A man playing a buoyant melody on a handheld xylophone led a short parade of partygoers down the corridor past us. “Oh, is that dinner?” Stewart asked. “Dinner bell, okay!” And with that, she swept down the stairs to take her seat alongside Will Cotton. For the cover of Stewart’s magazine’s 25th anniversary, Cotton had painted Stewart “all crusted with sugah,” she said. Then, seeming to enjoy the sound, she repeated it: “With sugah!”

Martha Stewart at the 2017 Tribeca Ball at the New York Academy of Art on Monday, April 3, 2017, in New York City. Photo by Landon Nordeman.
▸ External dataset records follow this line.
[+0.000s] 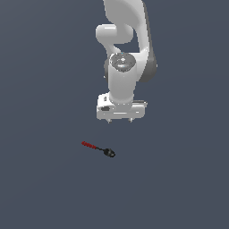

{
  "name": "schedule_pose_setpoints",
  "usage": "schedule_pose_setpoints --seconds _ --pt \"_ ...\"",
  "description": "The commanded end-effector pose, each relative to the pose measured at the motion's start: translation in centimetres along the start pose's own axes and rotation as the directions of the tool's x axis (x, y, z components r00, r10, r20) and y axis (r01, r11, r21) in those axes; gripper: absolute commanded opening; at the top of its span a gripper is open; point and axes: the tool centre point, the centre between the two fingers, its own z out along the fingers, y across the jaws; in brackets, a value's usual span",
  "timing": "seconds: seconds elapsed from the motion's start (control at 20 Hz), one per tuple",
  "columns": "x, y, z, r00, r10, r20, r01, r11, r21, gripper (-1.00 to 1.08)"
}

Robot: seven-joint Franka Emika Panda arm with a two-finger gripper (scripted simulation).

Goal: Pick up the object and move it to a goal position.

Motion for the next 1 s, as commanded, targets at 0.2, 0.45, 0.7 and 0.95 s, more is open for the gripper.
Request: schedule_pose_setpoints --seconds 0.2,0.45,0.7,0.95 --pt "0.6 0.7 0.6 0.997 -0.078 0.0 0.078 0.997 -0.004 1.0" --pt "1.3 1.5 1.3 0.985 -0.174 0.0 0.174 0.985 -0.009 1.0" --pt "2.2 2.6 2.2 0.957 -0.292 0.002 0.292 0.956 -0.013 1.0" --pt "3.0 3.7 3.2 0.914 -0.407 0.004 0.407 0.913 -0.016 1.0"
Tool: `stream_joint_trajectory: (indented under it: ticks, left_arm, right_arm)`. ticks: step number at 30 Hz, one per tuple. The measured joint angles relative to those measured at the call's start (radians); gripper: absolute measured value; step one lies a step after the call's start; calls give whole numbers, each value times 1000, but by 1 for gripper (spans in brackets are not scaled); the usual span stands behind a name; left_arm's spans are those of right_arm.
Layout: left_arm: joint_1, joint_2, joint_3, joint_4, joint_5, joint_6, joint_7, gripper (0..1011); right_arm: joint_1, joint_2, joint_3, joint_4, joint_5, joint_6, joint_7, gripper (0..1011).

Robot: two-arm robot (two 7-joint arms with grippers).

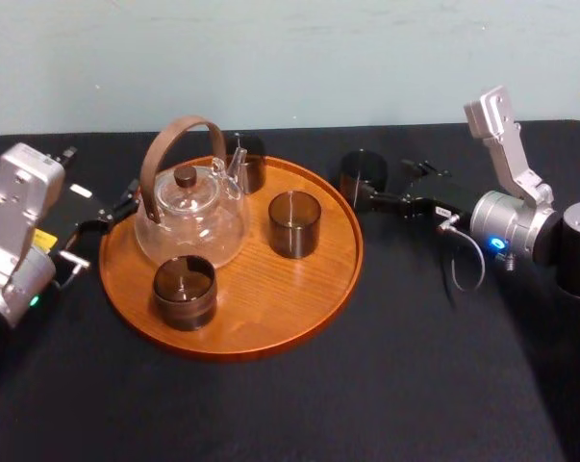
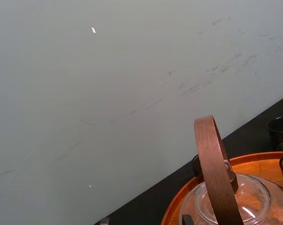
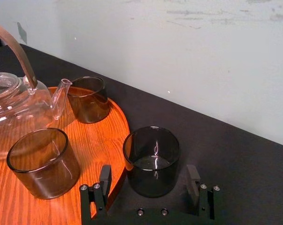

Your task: Pick up the glass from the table and place it on the tray.

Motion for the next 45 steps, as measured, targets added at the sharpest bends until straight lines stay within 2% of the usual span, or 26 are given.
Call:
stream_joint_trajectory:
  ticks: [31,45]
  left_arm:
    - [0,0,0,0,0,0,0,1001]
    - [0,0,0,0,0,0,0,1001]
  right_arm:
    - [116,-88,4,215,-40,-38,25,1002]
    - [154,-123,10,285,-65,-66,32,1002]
Photo by Landon Nordeman, Photography Assistant: Glenn Koslowsky.

Sugar certainly abounded at dinner, where NYAA president David Kratz introduced Cotton — “Dr. Cotton,” Kratz said (Cotton received an honorary doctorate from the Academy in 2012), “or, as I like to call him, Dr. Cotton Candy.” Co-chairs Naomi Watts, Brooke Shields, Christina Di Donna, and Alain Bernard all donned hats and crowns adorned with cupcakes and frosting in celebration of their honoree; across the street at the bar Tutto il Giorno, where the afterparty kicked off as soon as dinner was finished, cannoli and tiny raspberry tarts occupied coffee tables while guests nestled in snug booths. But for some jungle animals, time for hibernation had already come — fed and watered and art-filled, they filed out the door into the cool early April air.